Furthermore, direct mail gets opened—your offers are seen, engaged with, tested and purchased. A 2010 USPS Household Diary Study (pdf) found that in 2010, more than 48 percent of all standard mail addressed to specific household members was read immediately, as opposed to only 39.6 percent of standard mail addressed to "occupant/resident."
In addition, with regards to B-to-C marketing, direct mail, per Target Marketing's 2012 Annual Media Usage Survey, has yielded stronger ROI vs. email for both acquisition and retention. While direct mail and email continue to be the most-used channels, Target Marketing's survey reports that more marketers are planning to focus their budgets on customer acquisition in 2012, with 86 percent planning to use email, and 69 percent using direct mail for acquisition.
Direct marketers are now at the best time and place in the history of our profession. With all the emerging tools at our disposal, marketers can craft effective, engaging and powerful direct mail packages that bridge the offline world to the online and enhance the user experience. PURLS and QR Codes can be added to envelopes, brochures and reply forms, to very effectively link to product videos or webcasts, or to download special white papers, coupons or other product related information. Bridging the offline and online worlds can drive new engagements across audience demographics.

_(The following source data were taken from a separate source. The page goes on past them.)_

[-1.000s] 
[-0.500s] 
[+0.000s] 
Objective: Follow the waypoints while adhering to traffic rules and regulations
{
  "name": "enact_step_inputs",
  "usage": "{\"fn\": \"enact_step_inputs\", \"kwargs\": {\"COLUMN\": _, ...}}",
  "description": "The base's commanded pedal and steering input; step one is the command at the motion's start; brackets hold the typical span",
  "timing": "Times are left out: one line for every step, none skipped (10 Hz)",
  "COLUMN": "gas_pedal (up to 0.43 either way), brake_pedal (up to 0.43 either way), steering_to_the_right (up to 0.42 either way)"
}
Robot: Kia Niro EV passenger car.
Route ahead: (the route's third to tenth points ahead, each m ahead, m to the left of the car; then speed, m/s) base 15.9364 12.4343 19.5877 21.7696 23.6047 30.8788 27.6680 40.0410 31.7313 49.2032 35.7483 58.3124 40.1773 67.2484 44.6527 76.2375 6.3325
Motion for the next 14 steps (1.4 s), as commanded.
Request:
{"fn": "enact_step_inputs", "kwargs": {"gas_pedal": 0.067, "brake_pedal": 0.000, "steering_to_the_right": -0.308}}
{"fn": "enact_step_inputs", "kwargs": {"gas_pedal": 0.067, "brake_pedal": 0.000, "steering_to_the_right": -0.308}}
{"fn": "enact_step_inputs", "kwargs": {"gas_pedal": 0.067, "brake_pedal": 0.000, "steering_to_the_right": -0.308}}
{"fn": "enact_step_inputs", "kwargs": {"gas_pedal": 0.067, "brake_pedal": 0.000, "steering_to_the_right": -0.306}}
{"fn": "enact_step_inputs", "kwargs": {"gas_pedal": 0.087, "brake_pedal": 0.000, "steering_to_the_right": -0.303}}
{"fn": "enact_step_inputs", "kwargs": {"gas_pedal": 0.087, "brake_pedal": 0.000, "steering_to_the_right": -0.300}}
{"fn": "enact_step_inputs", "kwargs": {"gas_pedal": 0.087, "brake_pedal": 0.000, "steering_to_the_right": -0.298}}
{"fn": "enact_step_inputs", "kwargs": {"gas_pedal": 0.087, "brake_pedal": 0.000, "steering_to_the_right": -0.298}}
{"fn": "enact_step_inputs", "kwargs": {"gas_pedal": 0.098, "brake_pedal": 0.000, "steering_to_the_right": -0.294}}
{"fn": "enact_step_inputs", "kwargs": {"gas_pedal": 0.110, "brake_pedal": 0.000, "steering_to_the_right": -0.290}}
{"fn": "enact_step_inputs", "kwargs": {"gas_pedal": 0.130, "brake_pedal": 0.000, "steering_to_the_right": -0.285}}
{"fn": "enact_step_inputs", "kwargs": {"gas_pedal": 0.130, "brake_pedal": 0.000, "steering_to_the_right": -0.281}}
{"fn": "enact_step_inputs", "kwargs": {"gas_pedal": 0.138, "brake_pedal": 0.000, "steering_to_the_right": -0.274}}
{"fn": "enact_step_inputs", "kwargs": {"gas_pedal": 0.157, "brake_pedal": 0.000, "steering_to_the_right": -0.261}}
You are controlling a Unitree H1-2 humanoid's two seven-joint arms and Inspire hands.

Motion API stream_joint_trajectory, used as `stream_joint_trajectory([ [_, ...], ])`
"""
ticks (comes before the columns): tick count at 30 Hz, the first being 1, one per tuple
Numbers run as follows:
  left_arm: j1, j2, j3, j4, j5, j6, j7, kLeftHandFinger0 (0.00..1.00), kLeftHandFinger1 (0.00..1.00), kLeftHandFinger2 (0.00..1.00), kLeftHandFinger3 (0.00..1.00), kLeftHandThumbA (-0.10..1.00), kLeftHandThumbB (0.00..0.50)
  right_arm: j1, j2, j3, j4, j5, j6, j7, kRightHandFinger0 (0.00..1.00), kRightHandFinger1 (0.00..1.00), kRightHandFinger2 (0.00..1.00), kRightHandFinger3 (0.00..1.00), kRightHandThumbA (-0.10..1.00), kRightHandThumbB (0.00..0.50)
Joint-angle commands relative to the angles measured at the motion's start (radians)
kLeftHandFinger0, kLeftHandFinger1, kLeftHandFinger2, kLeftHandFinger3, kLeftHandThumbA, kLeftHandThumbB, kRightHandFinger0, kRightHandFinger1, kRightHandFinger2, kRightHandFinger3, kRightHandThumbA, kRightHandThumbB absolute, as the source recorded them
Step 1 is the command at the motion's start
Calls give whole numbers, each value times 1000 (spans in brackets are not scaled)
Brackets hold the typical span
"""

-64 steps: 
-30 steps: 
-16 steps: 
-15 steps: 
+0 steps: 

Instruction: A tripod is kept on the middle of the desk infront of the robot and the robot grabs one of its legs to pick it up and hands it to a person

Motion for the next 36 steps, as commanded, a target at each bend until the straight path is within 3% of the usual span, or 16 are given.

Give your target audience the opportunity to embrace these new technologies within the time-tested direct mail package, and learn from their engagement and sales metrics.
Do your own market research survey and collect the mail that arrives at your home and office each day for the next week or two. Categorize them as nonprofit, subscription, financial (mortgage refinance, credit card), auto insurance and periodicals, and perhaps sub-categorize by package type (envelope vs. self-mailer), and see for yourself. The greatest value of this resurgence is that you once again are able to engage and interact with interesting, valuable offers on your own time and in the privacy of your home.